Gambit-C namespaces

One of the first issues I had when evaluating scheme as a possible replacement for Python as my hobby language was its apparent lack of module/library/namespace system. How do people possibly build big programs? I wondered.

Now it turns out most (all?) scheme implementations have features to deal with modules and libraries. Gambit's is particularly nebulous in that it doesn't appear to be documented anywhere. Anyway, here's how it appears to work. I'm sure somebody will correct me if I've got something wrong:

Gambit has the 'namespace' primitive, with which you can declare that certain definitions belong in certain namespaces. Here's an example:


> (namespace ("f#" foo) ("b#" bar baz))

This means (AFAICS): "any further use/definition of the term 'foo' will reference the f# namespace and any use of bah/baz will reference the b# namespace".

e.g.


> (namespace ("f#" foo) ("b#" bar baz))

> (define (foo) "I am foo")  ; defines f#foo

> (foo)
"I am foo"

> (f#foo)
"I am foo"

> (define (bar) "I am bar")

> (b#bar)
"I am bar"

This is cool because it allows you to retroactively fit namespaces to scheme code loaded from other files. E.g. If mod1.scm and mod2.scm both defined a procedure 'foo', you could use namespaces to allow both to be used in the same environment thus:


> (namespace ("m1#" foo))
> (load "mod1")    ; contains: (define (foo) "I am mod1's foo")

> (namespace ("m2#" foo))
> (load "mod2")    ; contains: (define (foo) "I am mod2's foo")

> (m1#foo)
"I am mod1's foo"

> (m2#foo)
"I am mod2's foo"

Job done. Now I haven't really used gambit namespaces much, so I not in a position to provide a good comparison with other approaches, however the feature does seem in keeping with the rest of the scheme language. By that I mean rather than a large set of fully blown rich language features you get a small bunch of simple but very extensible primitives with which to build your own language.

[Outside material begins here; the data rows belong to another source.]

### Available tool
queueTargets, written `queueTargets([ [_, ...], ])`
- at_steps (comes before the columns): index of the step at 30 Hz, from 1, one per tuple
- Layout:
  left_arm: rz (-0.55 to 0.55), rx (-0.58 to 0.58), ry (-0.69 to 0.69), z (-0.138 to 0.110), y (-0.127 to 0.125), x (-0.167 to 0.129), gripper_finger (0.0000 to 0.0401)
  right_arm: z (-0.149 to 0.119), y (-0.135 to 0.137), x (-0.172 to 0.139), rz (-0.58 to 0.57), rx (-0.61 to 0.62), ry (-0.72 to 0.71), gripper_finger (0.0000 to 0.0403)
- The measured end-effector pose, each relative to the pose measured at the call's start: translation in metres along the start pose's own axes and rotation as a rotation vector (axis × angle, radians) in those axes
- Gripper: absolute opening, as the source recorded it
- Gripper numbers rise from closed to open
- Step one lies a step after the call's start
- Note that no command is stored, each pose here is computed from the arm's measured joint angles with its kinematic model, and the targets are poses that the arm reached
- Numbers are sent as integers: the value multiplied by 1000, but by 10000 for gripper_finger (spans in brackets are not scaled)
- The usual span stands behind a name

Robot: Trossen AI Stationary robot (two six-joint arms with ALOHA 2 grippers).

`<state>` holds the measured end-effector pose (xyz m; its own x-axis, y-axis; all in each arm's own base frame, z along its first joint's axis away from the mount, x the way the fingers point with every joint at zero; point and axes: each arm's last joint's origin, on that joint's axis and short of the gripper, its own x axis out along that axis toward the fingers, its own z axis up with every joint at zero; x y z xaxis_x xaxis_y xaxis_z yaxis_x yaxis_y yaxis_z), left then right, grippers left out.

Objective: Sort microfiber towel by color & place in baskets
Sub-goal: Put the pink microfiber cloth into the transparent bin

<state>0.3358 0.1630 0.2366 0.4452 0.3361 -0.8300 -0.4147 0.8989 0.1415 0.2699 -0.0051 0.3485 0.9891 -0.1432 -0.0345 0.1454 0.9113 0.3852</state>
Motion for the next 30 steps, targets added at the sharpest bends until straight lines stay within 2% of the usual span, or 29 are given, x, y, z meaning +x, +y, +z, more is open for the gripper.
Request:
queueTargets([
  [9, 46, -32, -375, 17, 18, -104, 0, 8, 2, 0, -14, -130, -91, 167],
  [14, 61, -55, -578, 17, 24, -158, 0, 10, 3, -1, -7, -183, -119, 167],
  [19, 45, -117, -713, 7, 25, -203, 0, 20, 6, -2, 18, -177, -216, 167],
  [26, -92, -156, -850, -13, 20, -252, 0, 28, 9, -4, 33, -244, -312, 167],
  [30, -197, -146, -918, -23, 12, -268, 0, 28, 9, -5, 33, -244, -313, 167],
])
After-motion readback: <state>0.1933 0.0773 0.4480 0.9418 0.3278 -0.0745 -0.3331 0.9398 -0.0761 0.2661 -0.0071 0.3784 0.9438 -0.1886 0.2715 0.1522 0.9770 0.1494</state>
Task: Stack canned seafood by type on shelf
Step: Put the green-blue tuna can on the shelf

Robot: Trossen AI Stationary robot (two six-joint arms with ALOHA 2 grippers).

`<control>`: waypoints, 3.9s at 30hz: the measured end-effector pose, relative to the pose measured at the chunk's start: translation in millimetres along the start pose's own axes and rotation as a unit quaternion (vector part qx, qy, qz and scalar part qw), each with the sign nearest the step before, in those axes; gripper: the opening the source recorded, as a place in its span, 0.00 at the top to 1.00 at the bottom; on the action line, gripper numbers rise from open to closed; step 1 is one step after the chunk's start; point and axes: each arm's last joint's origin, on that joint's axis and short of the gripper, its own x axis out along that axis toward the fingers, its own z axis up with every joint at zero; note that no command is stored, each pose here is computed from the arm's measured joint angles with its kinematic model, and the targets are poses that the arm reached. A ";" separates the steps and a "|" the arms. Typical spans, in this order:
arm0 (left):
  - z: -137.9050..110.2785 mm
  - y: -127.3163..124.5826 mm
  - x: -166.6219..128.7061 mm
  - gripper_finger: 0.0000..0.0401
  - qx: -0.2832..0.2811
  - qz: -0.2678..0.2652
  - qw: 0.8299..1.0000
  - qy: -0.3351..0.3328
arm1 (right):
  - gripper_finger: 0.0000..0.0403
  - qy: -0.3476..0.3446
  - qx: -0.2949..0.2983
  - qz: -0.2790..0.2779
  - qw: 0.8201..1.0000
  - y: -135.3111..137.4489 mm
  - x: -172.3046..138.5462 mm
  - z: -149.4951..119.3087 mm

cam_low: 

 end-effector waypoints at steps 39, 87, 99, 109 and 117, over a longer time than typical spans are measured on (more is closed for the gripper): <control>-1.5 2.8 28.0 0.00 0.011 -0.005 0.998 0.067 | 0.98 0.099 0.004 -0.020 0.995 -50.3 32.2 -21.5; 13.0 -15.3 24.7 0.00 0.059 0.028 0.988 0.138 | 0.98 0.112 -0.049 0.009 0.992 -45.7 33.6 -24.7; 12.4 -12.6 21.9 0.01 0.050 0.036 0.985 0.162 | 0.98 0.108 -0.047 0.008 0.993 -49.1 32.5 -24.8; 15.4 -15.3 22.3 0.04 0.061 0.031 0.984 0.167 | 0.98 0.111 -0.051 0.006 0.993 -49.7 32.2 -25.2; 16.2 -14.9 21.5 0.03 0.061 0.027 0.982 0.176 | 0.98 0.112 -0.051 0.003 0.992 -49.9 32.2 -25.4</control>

An good example of building a big system over these small primitives is Christian Jaeger's chjmodule library where he has used namespaces along with 'load' and 'compile-file' (and of course macros) to build a more industrial strength module system. This includes an 'import' keyword that loads from a search path and a procedure to recursively compile and import modules. Some example code from the README:



$ gsc -i -e '(load "chjmodule")' -

> (import 'srfi-1)
> fold
#
> (fold + 0 '(1 2 3))
6
> (build-recursively/import 'regex-case)
            ; recompiles regex.scm (a dependency) if necessary,
            ; then (re)compiles regex-case.scm if necessary and imports it.
> (regex-case "http://www.xxx.yy" ("http://(.+)" (_ url) url) (else url))
"www.xxx.yy"
> *module-search-path* 
("."
 "mod"
 "gambit"
 "~/gambit"
 "~~"
 "..")

Sweet. I'm guessing it'll also be possible to build the r6rs library syntax in gambit scheme the same way.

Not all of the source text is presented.